_What is required_
Your task is to copy the stretch of lines in the records below that begins with the line containing "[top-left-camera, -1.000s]" and ends with the line containing "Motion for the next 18", exactly as written, with nothing added.

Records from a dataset
__________________________________________________

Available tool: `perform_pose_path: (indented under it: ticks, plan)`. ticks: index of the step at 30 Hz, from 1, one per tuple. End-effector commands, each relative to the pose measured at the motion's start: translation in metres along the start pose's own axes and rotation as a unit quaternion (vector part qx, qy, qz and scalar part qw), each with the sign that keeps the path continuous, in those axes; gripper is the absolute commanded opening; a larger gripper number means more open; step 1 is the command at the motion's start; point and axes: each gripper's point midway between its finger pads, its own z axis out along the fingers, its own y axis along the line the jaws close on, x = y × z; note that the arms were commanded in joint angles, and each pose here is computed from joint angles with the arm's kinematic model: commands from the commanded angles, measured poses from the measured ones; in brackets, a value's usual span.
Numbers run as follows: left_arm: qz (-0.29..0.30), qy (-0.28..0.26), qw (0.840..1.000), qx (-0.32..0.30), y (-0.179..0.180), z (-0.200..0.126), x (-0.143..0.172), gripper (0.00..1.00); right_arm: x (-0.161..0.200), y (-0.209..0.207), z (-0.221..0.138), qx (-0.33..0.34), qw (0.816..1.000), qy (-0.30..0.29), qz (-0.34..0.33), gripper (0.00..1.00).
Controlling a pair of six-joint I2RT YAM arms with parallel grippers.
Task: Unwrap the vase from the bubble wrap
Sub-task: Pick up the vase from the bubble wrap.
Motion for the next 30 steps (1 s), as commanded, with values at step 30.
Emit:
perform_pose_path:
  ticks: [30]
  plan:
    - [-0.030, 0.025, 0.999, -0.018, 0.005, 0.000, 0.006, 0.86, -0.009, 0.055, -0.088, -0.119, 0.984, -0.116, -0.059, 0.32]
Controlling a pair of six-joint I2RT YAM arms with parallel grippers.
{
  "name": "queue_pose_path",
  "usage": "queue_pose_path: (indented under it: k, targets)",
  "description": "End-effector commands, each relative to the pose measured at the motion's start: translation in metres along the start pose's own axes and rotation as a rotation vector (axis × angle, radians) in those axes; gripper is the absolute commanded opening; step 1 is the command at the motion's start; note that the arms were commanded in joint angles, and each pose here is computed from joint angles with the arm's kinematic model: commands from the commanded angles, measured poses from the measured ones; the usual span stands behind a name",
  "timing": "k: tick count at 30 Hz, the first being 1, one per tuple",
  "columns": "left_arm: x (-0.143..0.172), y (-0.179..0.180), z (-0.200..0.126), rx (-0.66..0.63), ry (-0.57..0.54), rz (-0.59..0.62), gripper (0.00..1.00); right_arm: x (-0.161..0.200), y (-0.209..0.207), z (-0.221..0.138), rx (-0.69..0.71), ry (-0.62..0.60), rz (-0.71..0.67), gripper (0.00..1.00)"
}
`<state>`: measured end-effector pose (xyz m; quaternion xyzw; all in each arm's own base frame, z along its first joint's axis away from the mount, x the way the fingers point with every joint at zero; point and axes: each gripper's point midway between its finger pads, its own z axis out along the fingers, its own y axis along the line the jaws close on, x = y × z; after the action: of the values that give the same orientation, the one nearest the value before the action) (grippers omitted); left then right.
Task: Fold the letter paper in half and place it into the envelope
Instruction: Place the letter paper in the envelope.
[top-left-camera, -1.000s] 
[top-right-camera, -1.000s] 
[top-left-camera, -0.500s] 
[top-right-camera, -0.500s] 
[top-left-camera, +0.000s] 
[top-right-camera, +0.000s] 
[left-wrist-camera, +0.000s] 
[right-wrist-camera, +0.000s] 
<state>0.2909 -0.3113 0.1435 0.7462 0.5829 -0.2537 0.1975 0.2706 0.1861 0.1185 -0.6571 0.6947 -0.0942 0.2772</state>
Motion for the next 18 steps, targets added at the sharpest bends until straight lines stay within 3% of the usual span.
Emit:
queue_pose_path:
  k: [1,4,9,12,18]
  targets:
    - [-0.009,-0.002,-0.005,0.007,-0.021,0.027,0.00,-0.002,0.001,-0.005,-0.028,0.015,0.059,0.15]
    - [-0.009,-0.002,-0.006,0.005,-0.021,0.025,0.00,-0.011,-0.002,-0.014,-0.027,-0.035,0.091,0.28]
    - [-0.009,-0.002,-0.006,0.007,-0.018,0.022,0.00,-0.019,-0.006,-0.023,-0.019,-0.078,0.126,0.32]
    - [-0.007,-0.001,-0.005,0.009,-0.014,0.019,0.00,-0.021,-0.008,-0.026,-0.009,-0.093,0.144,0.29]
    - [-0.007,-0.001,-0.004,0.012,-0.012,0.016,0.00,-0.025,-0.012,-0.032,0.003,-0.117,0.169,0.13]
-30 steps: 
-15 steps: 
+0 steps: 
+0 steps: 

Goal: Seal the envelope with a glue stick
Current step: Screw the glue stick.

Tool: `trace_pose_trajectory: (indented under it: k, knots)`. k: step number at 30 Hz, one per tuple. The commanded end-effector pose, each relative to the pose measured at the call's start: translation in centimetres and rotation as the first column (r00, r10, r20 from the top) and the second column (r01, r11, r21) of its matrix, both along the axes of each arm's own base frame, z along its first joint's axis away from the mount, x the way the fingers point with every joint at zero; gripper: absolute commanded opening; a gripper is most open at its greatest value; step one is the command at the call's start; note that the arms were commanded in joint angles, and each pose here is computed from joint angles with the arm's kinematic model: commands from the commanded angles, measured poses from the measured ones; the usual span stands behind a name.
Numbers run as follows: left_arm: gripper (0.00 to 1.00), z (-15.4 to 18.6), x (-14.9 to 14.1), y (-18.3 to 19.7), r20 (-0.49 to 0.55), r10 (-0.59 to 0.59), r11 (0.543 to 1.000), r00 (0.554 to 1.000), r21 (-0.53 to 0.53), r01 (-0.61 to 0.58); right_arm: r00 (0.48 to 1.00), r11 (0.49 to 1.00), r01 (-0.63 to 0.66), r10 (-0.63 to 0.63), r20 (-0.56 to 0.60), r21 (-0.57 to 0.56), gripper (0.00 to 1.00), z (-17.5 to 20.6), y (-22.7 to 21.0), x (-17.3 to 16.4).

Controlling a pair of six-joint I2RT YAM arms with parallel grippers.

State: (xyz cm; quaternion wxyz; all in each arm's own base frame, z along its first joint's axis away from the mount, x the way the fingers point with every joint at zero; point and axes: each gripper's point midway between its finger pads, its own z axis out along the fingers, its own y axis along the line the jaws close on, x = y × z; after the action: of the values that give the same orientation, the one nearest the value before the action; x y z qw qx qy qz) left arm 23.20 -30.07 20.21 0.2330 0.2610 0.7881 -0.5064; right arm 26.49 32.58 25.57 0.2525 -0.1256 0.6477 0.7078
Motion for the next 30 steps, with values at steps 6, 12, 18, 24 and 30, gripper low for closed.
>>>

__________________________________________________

_Task answer_
[top-left-camera, -1.000s] 
[top-right-camera, -1.000s] 
[top-left-camera, -0.500s] 
[top-right-camera, -0.500s] 
[top-left-camera, +0.000s] 
[top-right-camera, +0.000s] 
[left-wrist-camera, +0.000s] 
[right-wrist-camera, +0.000s] 
<state>0.2909 -0.3113 0.1435 0.7462 0.5829 -0.2537 0.1975 0.2706 0.1861 0.1185 -0.6571 0.6947 -0.0942 0.2772</state>
Motion for the next 18 steps, targets added at the sharpest bends until straight lines stay within 3% of the usual span.

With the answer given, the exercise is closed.